___ Excerpted data
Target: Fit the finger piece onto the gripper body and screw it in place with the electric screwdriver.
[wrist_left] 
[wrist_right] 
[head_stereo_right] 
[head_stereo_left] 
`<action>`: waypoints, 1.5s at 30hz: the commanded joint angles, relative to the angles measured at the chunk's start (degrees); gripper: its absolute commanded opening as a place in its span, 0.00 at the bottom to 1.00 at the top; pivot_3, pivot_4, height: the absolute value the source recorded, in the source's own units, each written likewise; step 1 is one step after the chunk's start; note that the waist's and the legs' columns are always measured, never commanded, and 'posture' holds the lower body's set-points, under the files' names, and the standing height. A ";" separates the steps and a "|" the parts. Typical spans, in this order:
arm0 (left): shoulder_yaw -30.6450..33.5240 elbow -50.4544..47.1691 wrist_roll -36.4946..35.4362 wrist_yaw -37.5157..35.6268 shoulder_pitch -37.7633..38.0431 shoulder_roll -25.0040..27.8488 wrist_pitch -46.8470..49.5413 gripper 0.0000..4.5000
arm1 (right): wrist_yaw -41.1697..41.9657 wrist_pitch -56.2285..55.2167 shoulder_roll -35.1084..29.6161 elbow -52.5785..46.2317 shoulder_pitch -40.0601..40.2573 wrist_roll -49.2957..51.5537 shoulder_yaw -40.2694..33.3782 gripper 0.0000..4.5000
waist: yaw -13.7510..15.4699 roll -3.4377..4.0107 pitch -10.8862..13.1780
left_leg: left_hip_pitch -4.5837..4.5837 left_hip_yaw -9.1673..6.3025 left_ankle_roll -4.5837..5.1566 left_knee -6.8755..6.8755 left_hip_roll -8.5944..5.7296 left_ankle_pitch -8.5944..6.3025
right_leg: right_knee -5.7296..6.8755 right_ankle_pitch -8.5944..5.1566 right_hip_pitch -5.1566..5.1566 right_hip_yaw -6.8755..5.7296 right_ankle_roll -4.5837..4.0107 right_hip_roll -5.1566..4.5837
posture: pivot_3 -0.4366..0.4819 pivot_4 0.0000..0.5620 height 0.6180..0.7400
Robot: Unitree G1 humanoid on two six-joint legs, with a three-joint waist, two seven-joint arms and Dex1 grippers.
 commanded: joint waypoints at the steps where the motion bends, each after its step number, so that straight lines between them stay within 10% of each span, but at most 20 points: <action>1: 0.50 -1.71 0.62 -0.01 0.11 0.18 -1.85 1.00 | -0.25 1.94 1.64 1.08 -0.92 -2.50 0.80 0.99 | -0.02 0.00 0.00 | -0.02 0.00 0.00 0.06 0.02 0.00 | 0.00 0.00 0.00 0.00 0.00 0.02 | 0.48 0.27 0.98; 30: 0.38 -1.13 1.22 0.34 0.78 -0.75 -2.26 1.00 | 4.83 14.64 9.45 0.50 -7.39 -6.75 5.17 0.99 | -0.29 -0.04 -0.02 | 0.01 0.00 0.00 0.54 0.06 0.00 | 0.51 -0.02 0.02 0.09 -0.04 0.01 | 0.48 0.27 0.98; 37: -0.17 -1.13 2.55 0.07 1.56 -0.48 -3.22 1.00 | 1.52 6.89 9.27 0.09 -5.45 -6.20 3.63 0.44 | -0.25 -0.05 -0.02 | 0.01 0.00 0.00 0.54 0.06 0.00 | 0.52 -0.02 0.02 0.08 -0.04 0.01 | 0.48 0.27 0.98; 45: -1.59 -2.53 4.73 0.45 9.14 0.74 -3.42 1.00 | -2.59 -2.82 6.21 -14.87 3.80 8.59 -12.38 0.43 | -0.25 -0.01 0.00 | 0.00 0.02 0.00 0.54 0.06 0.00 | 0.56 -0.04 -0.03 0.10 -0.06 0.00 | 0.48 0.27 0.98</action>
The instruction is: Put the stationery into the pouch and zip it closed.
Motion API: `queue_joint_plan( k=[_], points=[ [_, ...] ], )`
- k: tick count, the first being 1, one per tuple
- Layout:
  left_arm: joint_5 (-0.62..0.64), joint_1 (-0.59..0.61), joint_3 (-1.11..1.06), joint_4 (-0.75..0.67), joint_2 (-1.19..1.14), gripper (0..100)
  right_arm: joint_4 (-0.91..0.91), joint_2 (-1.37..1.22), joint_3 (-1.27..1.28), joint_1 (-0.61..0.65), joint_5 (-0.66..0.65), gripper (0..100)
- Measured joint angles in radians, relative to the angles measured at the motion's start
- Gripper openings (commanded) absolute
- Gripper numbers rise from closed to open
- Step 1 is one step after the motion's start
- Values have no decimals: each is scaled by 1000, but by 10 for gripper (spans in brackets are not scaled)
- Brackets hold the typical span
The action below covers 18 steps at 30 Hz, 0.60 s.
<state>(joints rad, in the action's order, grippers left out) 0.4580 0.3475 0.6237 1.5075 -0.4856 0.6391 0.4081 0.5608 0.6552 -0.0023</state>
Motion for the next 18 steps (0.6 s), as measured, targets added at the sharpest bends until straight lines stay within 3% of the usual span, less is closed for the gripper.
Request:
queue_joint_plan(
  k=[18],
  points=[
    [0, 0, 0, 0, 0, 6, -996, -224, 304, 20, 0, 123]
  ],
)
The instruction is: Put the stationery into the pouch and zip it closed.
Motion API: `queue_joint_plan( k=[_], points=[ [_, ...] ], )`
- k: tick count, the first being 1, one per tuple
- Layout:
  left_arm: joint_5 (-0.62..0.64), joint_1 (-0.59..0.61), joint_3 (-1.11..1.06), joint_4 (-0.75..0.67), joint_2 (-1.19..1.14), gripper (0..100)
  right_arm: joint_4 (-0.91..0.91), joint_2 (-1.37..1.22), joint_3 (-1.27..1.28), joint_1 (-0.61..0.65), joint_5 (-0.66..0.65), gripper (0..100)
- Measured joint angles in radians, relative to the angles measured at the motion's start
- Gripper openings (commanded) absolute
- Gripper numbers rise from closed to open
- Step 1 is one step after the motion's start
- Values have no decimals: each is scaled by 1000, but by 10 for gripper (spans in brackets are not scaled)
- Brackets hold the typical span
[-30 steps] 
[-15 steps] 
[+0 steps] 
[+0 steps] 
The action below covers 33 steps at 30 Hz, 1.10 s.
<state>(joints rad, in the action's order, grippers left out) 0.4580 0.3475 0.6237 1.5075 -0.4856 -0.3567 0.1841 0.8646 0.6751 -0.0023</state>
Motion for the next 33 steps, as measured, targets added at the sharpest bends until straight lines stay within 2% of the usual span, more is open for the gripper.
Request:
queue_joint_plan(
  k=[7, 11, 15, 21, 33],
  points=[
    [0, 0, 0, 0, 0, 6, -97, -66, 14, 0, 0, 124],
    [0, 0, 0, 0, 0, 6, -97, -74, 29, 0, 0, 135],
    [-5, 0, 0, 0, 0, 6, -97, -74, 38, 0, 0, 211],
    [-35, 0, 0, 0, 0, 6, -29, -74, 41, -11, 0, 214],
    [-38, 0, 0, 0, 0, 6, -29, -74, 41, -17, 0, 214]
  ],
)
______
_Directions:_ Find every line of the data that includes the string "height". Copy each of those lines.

_Exercise result:_
`<action>`: waypoints, 1.5s at 30hz: the commanded joint angles, relative to the angles measured at the chunk's start (degrees); gripper: its absolute commanded opening as a place in its span, 0.00 at the bottom to 1.00 at the top; pivot_3, pivot_4, height: the absolute value the source recorded, in the source's own units, each written likewise; step 1 is one step after the chunk's start; note that the waist's and the legs' columns are always measured, never commanded, and 'posture' holds the lower body's set-points, under the files' names, and the standing height. A ";" separates the steps and a "|" the parts. Typical spans, in this order:
posture: pivot_3 -0.4366..0.4819 pivot_4 0.0000..0.5620 height 0.6180..0.7400

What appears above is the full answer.